Epiphany 3                           A GOD OF SECOND CHANCES                            1/19 & 22/06

This week, scarcely 14 verses into the Gospel according to Saint Mark, Jesus is calling His disciples.  What a way to begin this world-saving  movement!  Jesus, having been introduced to us at His Baptism as the Messiah, the Son of God,  begins His ministry by calling a group of extra-ordinarily “ordinary” people to be His disciples!  Mark, compared to Matthew, Luke, and John, offers the most unflattering portrayal of the disciples.  They are uncomprehending of Jesus and His mission from start to finish, which makes the fact that Jesus first chooses these people as His disciples seem all the more amazing.  Jesus chooses not to do His work without them.  He invites, inspires, educates, equips, and empowers them to be His disciples.  They leave everything and follow.  Along the way, they fail to understand nearly everything about Jesus.  Time and again they will disappoint Him.  Yet, He will stick with them, will give them all that He has, will lead them to the doors of the kingdom, and daily offer them a second chance.

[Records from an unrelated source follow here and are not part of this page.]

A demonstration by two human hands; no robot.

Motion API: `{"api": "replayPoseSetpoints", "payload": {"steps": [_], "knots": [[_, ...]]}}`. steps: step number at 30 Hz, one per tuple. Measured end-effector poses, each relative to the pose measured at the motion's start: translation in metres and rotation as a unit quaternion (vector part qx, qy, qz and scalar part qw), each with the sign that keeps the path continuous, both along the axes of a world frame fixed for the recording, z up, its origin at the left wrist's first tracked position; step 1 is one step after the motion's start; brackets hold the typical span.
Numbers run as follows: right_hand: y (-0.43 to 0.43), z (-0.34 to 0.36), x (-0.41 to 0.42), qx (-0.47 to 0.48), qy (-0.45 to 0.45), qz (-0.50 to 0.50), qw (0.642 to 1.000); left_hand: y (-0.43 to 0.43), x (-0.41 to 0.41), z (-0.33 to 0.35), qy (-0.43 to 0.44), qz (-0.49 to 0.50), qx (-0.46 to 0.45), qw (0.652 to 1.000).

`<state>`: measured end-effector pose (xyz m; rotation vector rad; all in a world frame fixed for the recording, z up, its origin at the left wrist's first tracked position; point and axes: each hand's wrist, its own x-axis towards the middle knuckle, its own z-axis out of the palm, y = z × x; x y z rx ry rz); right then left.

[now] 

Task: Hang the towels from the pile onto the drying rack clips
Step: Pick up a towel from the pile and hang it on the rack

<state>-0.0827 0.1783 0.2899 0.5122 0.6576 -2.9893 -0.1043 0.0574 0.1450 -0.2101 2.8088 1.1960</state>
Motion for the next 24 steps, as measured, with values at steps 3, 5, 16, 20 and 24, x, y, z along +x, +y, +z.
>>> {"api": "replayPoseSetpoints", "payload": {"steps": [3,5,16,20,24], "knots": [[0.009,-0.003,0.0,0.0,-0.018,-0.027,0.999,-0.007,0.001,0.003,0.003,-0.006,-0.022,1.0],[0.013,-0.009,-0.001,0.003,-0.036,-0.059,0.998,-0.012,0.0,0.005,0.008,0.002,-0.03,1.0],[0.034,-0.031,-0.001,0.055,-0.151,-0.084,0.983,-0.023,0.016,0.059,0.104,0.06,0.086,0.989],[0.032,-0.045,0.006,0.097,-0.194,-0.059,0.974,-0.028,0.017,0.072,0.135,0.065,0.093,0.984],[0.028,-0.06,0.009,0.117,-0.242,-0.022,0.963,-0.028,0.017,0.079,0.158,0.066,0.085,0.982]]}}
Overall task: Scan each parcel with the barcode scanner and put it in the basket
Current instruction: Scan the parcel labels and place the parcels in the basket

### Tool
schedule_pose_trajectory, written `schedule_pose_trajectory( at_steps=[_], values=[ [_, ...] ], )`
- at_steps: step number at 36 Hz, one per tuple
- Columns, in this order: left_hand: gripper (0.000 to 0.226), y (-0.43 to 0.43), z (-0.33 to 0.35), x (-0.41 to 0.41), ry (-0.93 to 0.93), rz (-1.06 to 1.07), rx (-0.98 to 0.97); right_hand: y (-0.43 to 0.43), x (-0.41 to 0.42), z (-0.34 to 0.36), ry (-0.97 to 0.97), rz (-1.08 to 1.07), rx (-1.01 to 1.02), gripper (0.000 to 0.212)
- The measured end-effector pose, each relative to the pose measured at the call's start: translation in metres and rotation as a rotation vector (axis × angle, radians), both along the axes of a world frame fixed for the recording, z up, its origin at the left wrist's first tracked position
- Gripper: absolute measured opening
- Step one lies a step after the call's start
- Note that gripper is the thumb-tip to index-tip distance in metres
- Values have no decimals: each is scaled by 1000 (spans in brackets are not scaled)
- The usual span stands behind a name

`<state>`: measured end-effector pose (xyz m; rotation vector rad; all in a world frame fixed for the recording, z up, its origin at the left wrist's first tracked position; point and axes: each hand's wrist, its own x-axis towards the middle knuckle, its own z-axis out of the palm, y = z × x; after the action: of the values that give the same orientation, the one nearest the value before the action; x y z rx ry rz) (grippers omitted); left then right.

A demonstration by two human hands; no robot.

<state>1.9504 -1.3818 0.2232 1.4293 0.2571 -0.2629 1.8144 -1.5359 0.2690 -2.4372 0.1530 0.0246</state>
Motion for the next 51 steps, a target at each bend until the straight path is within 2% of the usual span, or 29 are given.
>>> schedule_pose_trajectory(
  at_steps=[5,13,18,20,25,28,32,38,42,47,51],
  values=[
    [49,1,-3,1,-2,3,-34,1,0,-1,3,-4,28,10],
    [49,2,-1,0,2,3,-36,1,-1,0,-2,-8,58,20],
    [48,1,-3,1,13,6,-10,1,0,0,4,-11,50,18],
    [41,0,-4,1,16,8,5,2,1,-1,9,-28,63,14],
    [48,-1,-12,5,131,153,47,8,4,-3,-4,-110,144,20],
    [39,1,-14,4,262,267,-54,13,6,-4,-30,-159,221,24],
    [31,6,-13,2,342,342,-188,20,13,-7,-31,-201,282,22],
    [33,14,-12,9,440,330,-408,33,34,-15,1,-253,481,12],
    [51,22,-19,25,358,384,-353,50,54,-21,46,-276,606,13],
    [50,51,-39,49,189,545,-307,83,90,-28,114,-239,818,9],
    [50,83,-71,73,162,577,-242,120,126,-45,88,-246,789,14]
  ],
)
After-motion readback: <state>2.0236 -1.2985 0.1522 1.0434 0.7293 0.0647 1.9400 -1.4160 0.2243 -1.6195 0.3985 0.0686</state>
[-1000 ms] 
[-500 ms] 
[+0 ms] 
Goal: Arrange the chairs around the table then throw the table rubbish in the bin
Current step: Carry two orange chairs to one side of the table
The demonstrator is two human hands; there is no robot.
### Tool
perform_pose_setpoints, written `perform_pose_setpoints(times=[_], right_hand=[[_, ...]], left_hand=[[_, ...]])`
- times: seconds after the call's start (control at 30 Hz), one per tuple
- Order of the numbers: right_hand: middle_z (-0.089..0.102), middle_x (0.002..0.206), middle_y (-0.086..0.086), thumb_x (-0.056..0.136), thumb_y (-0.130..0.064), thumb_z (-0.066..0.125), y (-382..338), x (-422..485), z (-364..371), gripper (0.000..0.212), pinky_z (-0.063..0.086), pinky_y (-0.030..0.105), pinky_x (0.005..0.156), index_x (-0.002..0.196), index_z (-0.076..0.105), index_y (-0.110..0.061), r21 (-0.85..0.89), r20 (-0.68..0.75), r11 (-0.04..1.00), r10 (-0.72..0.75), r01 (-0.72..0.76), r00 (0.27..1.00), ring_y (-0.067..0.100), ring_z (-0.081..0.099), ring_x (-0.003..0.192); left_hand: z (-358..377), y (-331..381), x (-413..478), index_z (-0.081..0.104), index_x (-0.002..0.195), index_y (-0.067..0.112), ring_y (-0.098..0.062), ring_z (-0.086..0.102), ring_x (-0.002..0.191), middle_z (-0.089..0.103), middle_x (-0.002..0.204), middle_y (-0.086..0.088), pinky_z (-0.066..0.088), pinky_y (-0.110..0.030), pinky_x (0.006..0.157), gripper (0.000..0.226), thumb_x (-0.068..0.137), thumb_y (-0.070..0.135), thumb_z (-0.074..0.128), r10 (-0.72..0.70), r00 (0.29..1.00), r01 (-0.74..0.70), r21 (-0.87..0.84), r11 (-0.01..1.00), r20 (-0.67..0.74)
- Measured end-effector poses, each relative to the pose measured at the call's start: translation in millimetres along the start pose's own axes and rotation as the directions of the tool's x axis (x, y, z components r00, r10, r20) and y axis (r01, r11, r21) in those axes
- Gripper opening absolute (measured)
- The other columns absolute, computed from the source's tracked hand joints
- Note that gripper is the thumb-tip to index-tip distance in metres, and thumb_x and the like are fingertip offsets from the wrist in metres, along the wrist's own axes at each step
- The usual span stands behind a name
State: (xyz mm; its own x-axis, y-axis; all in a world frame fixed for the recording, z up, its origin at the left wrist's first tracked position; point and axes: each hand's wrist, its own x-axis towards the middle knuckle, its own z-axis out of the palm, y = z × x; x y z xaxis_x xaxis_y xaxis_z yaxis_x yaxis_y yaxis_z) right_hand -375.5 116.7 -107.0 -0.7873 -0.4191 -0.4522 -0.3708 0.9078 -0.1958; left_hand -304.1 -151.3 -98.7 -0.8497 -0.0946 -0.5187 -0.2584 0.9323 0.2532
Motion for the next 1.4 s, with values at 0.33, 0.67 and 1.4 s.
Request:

            After His dramatic Baptism, Jesus strides forth to recapture enemy territory.  At last, according to the common belief of that day, the long awaited Messiah had come to eliminate the enemy and restore the chosen people of God!  God breaks forth from heaven to earth to rightly reclaim what belongs to Him.  Let the revolution, long-anticipated, begin!  And what is the first thing Jesus does?  What is His first dramatic, earth-shattering, world-altering, decisive act of revolutionary reclamation?  He sees a couple of “fish-smelling” men mending their nets beside the Sea of Galilee and says to them, “Follow me.”  (Mark 1:17)  What?  Jesus calls these, and such as these?  We are not told that Simon, Andrew, James, and John have any prior training in discipleship, nor that they have any particular natural gifts for following Jesus.  We have no biblical evidence that they had diligently filled out their Time and Talent sheets, nor had completed their spiritual gifts survey.  Nevertheless, they stumble after Jesus and the kingdom of God on earth gets underway!

            That day began for them like every other day, holding no promise of something new.  Rome was still in charge, they were still waiting for the Messiah, and they still experienced sickness, evil, and death everyday.  Jesus met up with four fishermen on the shores of the sea, just average, hard-working, not overly-educated nor socially-polished people.  They fished because their fathers fished.  It was conventional wisdom to stay in the family business, so they did.  It was a hard life, but stable, conventional life.  That is, until Jesus extended His invitation.  This journey would for them---and will for us--- prove more than an excursion or diversion from daily activities.  They leave behind fishing boats, family, friends, and their dependence upon conventional wisdom.  They burn the bridges and, by following Jesus, will change the world.  The same might be said about this extra-ordinarily ordinary group here gathered.

            Human beings, especially Americans, are big on their decisions, the sum of our choices.  We imagine our lives as our self-creations, shrewd concoctions, self-made.  But, our lessons this week invite us all to consider our lives as the sum of God’s decisions, a project of the living Christ, something that Jesus makes and molds through His relentless reach toward us.  W. H. Auden, in his Christmas Oratorio, wrote that after the birth of Jesus, we are no longer in pursuit of God.  “Our redemption is no longer a question of pursuit, but of surrender to Him who is always and everywhere present.”  Jesus says to you and me, this day and everyday, “Follow me and I will make you what you are supposed to be.”  Everyday of life begins with this invitation!

            We are here, together at this time, because we were put here.  We are here, I believe, because of God’s decision, not so much our own.  People decide to go to the theater or concert, thumbing through the Saturday newspaper and saying to themselves, “That looks interesting, let’s go!”  But, that’s not how a person gets to church.  We move toward the kingdom of God, by God…by invitation, inspiration, education, equipping, and empowering…and this is all of God.  Being in the family of God, living and dying as a disciple of Jesus Christ, is by invitation only.  You have to be called.  I’m reminded of the hymn:  “Listen God is calling, through His Word inviting, offering forgiveness, comfort and joy.”  (#712 WOV) 

It is not so easy to follow Jesus, despite what some charlatans might teach.  Following Jesus means we leave behind what we know in order to follow the One we’ve come to know!  Conventional wisdom teaches us never to “burn our bridges,” but discipleship is not conventional wisdom.  We must “burn our bridges” because we need not come back this way again.  Discipleship, following Jesus, is not a replay of our former life…it is new life, it is to be reborn, it is to start fresh and new, surrendering to our Lord’s leadership in grateful thanksgiving for a second chance!                             Amen.